The acknowledgment by Massachusetts Institute of Technology professor Franklin M. Fisher, delivered at the end of a grueling day of cross-examination by a Microsoft attorney, could play an important role should the software giant lose the case and find itself subjected to court-ordered sanctions. If Microsoft can show that the dominance and clout of its Windows operating system is on the wane, it could receive less severe sanctions, according to legal specialists.

But Fisher's comments were not entirely helpful to Microsoft, which is trying to argue that the deal demonstrates that there is so much competition in the computer industry that it cannot possibly have monopoly power, and therefore cannot have violated antitrust laws. Fisher forcefully maintained yesterday that the AOL-Netscape deal does not change the fact that Microsoft has a monopoly in the PC operating system market with its Windows software.

Fisher gave his analysis after Microsoft attorney Michael Lacovara displayed an electronic-mail message between two Microsoft employees, written just after the deal was announced in November, in which one employee called the transaction "a very scary thing." Microsoft believes the AOL-Netscape alliance will lead to the development of more Internet-based software applications, such as online word processors and calendar programs, that would reduce people's reliance on Windows.

"Microsoft unquestionably cares about any of the things that would reduce the demand for a PC operating system," Fisher said in response to a question about the e-mail. "That would make the monopoly less valuable."

Fisher, the government's first rebuttal witness, elaborated in response to a follow-up question from Lacovara. "I do not believe the transaction is going to have much of an effect on Microsoft's monopoly power for the PC operating system," he said. "To the extent it will have an impact, it will be on how important that monopoly is."

Fisher's comments yesterday weren't the first time he has made an admission at the trial. In January, when he was asked whether consumers had been harmed by Microsoft's actions -- a key prerequisite for an antitrust violation -- he said that "on balance, I think that the answer is no, up to this point." Yesterday morning, before the discussion about the AOL-Netscape deal, government attorney David Boies gave Fisher a chance to recast his earlier remark.

The witness argued that Microsoft indeed has injured consumers by building its Internet browser with Windows, thus preventing people from buying PCs without a browser. Microsoft's inclusion of its browser in Windows also has dissuaded many PC manufacturers from including Netscape's browser on their machines, which has further limited consumer choice, Fisher said.

"Consumers have been injured by having their choices restricted," he said. The government alleges that Microsoft, which feared that the Netscape browser could threaten the dominance of Windows, added its browser to Windows to crush Netscape.

Fisher also sought to cast other allegedly anti-competitive behavior on the part of Microsoft -- such as bullying rivals in the computer industry -- as harmful to consumers. "Any injury to competition is an injury to consumers," he said.

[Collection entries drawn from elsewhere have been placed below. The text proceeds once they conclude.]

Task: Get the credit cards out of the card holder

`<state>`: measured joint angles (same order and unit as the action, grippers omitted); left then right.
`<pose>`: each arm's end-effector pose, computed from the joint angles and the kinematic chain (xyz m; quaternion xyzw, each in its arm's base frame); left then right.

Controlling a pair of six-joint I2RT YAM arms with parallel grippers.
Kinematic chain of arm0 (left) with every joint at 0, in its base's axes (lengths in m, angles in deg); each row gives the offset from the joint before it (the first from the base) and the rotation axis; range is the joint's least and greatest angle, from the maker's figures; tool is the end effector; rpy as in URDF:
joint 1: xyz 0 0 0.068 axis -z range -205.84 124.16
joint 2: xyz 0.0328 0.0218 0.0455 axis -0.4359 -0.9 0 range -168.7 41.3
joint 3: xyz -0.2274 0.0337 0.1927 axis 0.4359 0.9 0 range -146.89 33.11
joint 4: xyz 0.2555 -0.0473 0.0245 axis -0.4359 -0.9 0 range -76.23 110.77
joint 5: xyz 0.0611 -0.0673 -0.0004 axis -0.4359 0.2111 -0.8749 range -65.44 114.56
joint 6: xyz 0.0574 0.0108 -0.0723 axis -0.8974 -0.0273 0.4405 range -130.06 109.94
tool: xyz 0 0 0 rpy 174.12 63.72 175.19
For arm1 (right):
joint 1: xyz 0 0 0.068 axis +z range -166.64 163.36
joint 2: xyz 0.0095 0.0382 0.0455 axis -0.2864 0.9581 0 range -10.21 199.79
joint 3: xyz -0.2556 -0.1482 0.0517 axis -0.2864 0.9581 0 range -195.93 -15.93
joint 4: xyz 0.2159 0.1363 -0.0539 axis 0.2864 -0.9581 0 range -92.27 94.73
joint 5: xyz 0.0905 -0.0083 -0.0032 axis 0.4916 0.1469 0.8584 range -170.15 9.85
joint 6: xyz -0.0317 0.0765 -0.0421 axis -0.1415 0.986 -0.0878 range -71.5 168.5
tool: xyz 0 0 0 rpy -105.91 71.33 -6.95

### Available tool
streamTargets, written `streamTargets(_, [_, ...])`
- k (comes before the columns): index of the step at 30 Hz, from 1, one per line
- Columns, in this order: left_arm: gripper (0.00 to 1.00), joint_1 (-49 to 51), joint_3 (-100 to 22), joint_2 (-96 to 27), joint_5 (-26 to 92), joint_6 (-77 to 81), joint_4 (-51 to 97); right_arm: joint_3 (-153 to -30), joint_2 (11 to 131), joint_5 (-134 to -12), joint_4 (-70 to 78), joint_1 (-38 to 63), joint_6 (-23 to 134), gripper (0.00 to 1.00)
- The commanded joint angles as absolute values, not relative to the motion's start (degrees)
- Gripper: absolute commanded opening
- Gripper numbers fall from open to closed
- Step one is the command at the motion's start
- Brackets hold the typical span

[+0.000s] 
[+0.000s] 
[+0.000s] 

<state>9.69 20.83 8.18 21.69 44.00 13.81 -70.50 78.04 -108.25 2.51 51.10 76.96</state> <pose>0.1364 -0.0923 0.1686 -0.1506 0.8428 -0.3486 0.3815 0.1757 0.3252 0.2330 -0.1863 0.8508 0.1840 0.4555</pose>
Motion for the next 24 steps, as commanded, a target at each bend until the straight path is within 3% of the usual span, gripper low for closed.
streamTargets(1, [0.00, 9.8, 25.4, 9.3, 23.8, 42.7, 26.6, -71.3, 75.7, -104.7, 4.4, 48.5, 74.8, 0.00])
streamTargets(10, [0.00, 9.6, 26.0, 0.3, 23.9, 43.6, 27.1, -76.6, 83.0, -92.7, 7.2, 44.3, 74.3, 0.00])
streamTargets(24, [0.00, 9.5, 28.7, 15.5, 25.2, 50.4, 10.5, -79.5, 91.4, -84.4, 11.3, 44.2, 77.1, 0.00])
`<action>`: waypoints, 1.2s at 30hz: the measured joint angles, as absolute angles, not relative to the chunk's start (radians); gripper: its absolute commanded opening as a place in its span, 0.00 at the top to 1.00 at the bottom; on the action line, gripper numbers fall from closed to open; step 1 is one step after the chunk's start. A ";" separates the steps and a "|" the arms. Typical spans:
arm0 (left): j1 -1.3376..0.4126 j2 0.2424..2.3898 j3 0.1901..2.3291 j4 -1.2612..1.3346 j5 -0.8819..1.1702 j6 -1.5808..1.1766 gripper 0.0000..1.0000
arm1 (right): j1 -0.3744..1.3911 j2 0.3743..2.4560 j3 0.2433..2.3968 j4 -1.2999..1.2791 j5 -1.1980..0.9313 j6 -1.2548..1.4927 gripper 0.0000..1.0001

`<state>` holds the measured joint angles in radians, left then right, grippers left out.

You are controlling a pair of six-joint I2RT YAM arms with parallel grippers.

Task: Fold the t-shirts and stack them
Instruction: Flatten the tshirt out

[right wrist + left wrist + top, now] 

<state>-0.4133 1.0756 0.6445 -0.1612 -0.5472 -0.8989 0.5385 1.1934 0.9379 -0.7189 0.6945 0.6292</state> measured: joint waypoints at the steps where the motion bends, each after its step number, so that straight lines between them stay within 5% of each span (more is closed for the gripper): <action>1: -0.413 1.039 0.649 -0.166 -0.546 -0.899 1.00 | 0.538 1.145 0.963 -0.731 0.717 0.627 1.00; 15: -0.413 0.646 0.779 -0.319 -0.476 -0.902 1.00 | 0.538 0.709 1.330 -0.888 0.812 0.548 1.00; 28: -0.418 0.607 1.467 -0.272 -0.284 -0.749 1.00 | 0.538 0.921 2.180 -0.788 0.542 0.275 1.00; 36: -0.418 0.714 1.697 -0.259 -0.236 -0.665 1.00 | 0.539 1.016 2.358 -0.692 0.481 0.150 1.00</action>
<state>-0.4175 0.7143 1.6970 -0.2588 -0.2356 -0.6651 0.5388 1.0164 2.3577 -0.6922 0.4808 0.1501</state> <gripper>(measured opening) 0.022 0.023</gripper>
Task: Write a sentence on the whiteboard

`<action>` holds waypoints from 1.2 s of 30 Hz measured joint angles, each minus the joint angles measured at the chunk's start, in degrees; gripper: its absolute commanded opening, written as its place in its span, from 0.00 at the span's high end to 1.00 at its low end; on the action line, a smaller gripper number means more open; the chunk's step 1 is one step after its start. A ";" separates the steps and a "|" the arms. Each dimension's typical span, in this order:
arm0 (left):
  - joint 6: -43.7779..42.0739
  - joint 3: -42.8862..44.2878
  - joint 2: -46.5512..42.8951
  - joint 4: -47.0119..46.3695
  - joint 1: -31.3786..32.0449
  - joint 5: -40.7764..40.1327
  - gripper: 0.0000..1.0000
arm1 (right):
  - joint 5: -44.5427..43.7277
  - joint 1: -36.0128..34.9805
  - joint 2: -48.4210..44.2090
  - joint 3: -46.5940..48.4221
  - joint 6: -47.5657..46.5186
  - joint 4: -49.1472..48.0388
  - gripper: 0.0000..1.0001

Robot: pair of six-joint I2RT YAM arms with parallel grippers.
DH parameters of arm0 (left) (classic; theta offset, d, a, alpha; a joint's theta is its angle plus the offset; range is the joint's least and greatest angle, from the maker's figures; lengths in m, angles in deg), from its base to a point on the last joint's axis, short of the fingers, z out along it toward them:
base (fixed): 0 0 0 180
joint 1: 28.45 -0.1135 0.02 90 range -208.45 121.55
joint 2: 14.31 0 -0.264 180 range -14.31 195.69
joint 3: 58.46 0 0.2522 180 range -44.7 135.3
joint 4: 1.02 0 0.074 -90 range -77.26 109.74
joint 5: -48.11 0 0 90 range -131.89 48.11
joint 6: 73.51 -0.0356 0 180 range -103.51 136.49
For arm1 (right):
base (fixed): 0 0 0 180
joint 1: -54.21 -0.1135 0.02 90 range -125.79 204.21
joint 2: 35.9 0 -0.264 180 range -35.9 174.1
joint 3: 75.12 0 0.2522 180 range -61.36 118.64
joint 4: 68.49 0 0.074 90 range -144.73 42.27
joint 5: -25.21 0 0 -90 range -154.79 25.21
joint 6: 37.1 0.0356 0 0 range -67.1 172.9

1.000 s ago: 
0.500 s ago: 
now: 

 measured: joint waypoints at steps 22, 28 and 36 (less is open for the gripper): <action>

Much of the day, however, focused on the AOL-Netscape deal. Displaying a document from AOL's investment banker, Goldman Sachs & Co., Lacovara tried to cast doubt on Fisher's statements on Tuesday that the alliance would not affect Microsoft's dominance of the operating system market.

The document, a presentation justifying the price AOL would pay for Netscape, listed under the heading "strategic rationale" that AOL could "extend browser to be a more comprehensive desktop application, bundling communications and productivity applications to absorb more share of computing time, with the goal of becoming user's de facto [computing] environment."

Lacovara gave U.S. District Judge Thomas Penfield Jackson a half-dozen documents about the deal that were written by Netscape, Netscape banker Morgan Stanley & Co., and Sun Microsystems Inc., a partner in the transaction. The documents were submitted under a court seal.

Eventually, Jackson called an end to Lacovara's questioning of Fisher about the deal, saying that he wanted an AOL executive who has been called to testify later in the proceedings to interpret the documents. "If the point is to call into question his [Fisher's] prognostication, the point has been made," Jackson said.